Collected data:
Segment Open
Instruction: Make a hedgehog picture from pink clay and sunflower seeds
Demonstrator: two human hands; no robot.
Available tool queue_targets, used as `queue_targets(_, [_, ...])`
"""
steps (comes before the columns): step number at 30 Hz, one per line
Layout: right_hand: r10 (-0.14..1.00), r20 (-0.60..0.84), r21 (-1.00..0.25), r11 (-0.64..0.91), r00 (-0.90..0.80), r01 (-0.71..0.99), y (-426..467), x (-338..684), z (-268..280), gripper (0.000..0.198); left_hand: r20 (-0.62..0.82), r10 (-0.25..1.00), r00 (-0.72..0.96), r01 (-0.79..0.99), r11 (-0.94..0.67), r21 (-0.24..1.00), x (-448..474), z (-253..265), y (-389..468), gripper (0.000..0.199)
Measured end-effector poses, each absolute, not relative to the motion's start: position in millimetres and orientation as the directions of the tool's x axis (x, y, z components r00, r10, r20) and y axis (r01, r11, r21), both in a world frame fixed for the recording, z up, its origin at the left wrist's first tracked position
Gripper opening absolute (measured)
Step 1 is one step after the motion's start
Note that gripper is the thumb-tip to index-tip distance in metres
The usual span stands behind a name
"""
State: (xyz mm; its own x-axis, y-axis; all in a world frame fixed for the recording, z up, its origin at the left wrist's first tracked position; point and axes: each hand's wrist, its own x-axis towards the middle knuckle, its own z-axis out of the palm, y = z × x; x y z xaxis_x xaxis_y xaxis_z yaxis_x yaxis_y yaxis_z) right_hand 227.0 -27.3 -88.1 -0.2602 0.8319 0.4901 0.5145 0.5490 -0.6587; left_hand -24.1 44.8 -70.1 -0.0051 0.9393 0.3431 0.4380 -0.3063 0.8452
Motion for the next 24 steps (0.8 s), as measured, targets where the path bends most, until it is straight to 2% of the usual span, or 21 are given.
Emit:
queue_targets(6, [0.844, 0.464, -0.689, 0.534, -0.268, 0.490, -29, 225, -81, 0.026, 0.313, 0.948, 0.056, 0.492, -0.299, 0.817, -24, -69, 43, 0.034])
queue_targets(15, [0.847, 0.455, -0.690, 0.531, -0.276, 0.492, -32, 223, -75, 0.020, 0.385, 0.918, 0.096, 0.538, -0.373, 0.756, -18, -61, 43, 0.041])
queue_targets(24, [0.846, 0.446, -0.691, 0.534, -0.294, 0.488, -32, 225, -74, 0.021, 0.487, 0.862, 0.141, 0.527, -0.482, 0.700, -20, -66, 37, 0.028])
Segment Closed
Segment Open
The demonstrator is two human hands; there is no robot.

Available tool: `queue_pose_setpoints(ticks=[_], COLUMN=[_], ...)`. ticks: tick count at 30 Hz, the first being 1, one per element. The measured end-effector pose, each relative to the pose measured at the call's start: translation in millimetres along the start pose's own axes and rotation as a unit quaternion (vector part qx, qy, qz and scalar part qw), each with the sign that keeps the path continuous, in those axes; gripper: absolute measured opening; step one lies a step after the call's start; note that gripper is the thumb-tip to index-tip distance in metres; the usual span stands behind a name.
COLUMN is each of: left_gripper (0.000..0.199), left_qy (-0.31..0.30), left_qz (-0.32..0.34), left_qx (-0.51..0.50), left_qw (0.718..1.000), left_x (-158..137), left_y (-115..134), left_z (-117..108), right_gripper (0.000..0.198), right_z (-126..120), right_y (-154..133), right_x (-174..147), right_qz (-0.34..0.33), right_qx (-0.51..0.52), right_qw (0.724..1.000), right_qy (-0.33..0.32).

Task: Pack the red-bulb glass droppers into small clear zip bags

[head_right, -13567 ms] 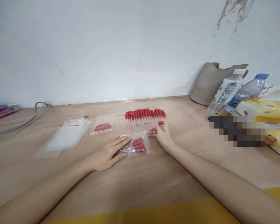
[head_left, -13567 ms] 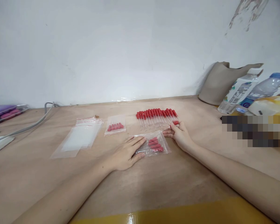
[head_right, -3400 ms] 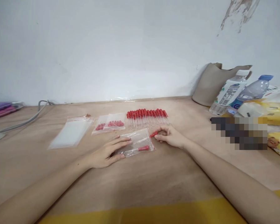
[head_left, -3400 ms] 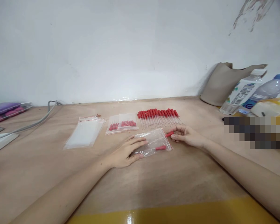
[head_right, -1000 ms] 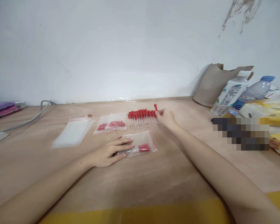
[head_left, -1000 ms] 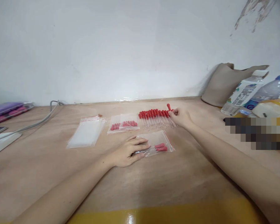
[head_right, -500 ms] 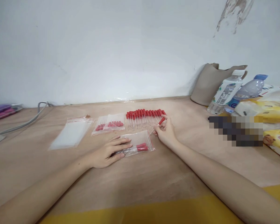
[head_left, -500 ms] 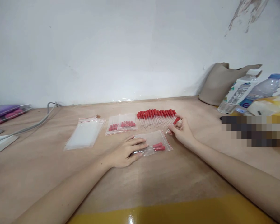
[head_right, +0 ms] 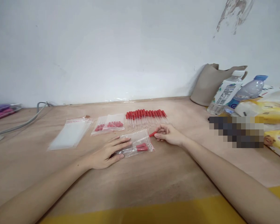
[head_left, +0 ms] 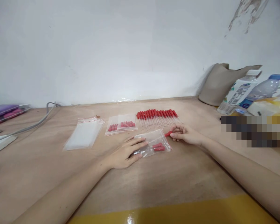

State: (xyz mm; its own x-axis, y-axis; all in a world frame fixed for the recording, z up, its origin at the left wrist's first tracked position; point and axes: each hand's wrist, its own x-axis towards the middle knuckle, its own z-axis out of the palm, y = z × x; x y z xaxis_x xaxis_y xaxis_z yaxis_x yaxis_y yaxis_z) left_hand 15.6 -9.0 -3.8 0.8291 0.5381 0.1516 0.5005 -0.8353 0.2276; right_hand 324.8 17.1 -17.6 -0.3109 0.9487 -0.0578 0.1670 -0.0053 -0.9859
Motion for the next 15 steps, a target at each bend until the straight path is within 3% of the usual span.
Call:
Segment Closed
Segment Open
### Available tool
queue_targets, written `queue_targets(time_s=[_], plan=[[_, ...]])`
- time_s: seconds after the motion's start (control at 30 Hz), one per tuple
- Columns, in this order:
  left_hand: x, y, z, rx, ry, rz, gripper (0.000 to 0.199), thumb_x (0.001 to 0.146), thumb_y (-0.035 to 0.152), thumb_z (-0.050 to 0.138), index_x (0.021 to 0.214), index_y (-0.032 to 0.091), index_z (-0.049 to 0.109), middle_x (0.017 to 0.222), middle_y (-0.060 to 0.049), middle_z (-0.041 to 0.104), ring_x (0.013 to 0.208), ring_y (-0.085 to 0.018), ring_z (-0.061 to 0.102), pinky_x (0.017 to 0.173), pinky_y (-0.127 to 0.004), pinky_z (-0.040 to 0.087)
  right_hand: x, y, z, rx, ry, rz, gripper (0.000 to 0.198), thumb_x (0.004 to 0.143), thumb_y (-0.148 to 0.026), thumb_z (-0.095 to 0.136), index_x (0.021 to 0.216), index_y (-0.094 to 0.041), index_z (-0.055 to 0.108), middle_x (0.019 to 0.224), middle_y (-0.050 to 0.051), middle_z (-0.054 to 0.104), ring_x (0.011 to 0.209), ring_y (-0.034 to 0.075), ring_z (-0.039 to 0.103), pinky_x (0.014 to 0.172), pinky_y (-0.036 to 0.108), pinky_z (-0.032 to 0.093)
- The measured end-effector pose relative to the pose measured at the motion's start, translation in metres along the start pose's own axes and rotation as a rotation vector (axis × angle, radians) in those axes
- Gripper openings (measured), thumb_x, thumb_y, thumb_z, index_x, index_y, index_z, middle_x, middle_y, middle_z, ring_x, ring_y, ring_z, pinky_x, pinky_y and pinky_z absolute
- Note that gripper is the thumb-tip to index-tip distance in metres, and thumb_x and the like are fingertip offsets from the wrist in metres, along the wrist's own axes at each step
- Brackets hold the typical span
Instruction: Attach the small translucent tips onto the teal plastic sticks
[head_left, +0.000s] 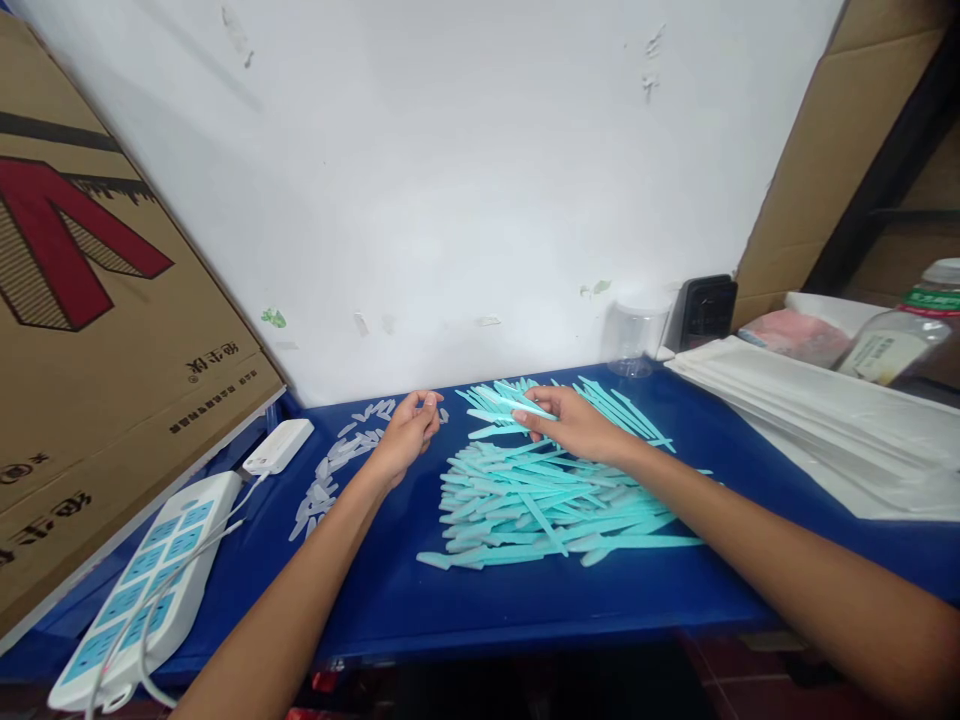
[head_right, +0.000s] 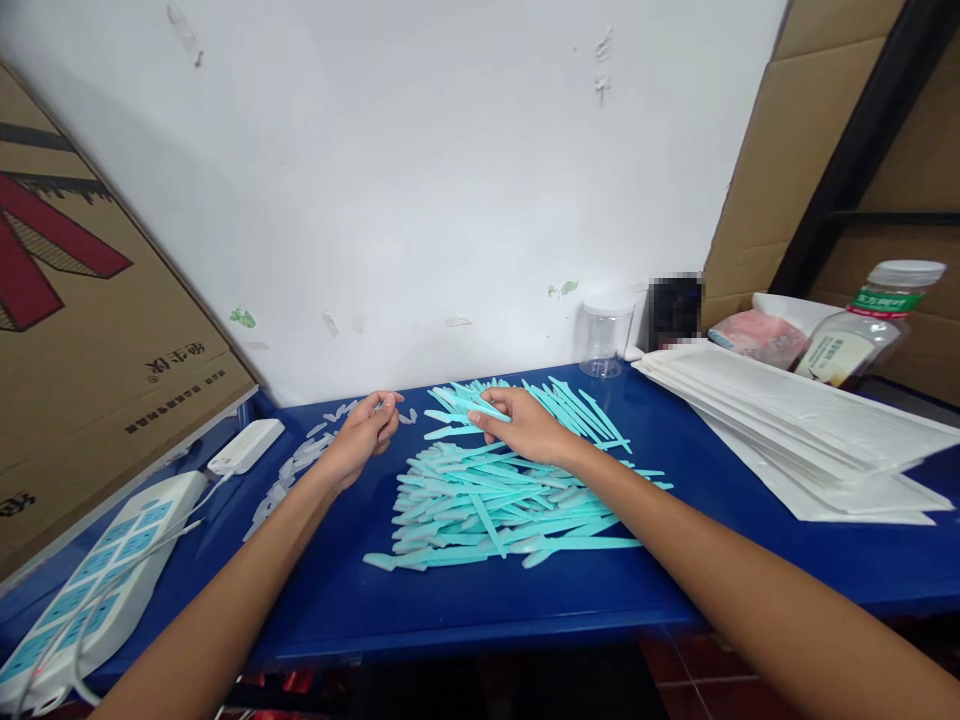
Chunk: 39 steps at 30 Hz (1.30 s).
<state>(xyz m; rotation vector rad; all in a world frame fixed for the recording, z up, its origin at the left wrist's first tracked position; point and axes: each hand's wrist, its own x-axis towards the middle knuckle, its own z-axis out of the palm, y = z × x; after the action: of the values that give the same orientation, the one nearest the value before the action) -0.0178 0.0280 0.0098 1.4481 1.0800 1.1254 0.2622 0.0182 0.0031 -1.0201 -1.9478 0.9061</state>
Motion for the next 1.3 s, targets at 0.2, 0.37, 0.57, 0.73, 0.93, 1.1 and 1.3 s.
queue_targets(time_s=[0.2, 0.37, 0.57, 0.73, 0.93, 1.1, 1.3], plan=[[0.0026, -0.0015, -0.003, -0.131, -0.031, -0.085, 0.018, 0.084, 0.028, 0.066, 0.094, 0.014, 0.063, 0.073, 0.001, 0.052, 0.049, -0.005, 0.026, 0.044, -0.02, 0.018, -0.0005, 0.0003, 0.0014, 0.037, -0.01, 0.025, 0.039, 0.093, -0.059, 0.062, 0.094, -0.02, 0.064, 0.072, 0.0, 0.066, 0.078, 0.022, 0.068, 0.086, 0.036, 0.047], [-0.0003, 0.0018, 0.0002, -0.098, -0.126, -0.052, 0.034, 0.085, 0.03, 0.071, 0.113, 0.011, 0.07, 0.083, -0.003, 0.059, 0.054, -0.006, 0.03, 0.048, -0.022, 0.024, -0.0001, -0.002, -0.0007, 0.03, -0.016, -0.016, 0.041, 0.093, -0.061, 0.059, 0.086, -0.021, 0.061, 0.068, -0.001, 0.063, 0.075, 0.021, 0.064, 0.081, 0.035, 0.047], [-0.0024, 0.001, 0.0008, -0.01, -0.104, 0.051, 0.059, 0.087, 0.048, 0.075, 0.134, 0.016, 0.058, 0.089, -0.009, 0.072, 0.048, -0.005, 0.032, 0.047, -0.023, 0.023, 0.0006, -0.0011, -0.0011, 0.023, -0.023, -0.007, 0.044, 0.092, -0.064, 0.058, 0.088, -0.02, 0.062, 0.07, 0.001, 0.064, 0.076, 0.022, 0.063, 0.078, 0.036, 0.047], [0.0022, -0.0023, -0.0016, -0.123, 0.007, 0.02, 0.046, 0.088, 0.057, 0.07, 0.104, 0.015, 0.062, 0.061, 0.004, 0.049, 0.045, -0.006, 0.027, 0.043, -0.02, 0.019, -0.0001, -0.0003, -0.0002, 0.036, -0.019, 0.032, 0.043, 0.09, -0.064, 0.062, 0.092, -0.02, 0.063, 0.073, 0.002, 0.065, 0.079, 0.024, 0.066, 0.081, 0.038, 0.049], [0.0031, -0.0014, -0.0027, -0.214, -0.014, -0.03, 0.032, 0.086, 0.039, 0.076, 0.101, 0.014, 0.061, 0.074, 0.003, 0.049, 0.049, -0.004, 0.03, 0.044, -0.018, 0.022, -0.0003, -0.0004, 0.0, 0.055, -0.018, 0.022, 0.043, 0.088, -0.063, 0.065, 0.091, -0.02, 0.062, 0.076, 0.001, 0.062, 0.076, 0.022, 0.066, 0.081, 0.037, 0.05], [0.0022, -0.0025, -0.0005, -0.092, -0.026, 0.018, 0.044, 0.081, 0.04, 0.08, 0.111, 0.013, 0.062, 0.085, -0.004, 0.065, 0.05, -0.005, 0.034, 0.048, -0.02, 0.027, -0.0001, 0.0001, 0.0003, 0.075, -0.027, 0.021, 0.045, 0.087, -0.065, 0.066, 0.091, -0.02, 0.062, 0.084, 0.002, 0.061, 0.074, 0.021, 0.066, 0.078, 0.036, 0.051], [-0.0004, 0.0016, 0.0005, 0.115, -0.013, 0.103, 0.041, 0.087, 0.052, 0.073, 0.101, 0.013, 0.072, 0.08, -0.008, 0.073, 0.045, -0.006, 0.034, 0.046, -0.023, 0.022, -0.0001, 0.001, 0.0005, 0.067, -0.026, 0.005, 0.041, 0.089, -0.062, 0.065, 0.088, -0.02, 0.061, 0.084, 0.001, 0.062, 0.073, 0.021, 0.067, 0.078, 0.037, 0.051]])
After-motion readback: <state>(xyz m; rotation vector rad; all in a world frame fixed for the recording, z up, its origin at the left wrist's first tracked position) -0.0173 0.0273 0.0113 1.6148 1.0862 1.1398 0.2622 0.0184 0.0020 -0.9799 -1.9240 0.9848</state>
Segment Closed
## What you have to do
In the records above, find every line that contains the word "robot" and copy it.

## Exercise response
Demonstrator: two human hands; no robot.
The demonstrator is two human hands; there is no robot.

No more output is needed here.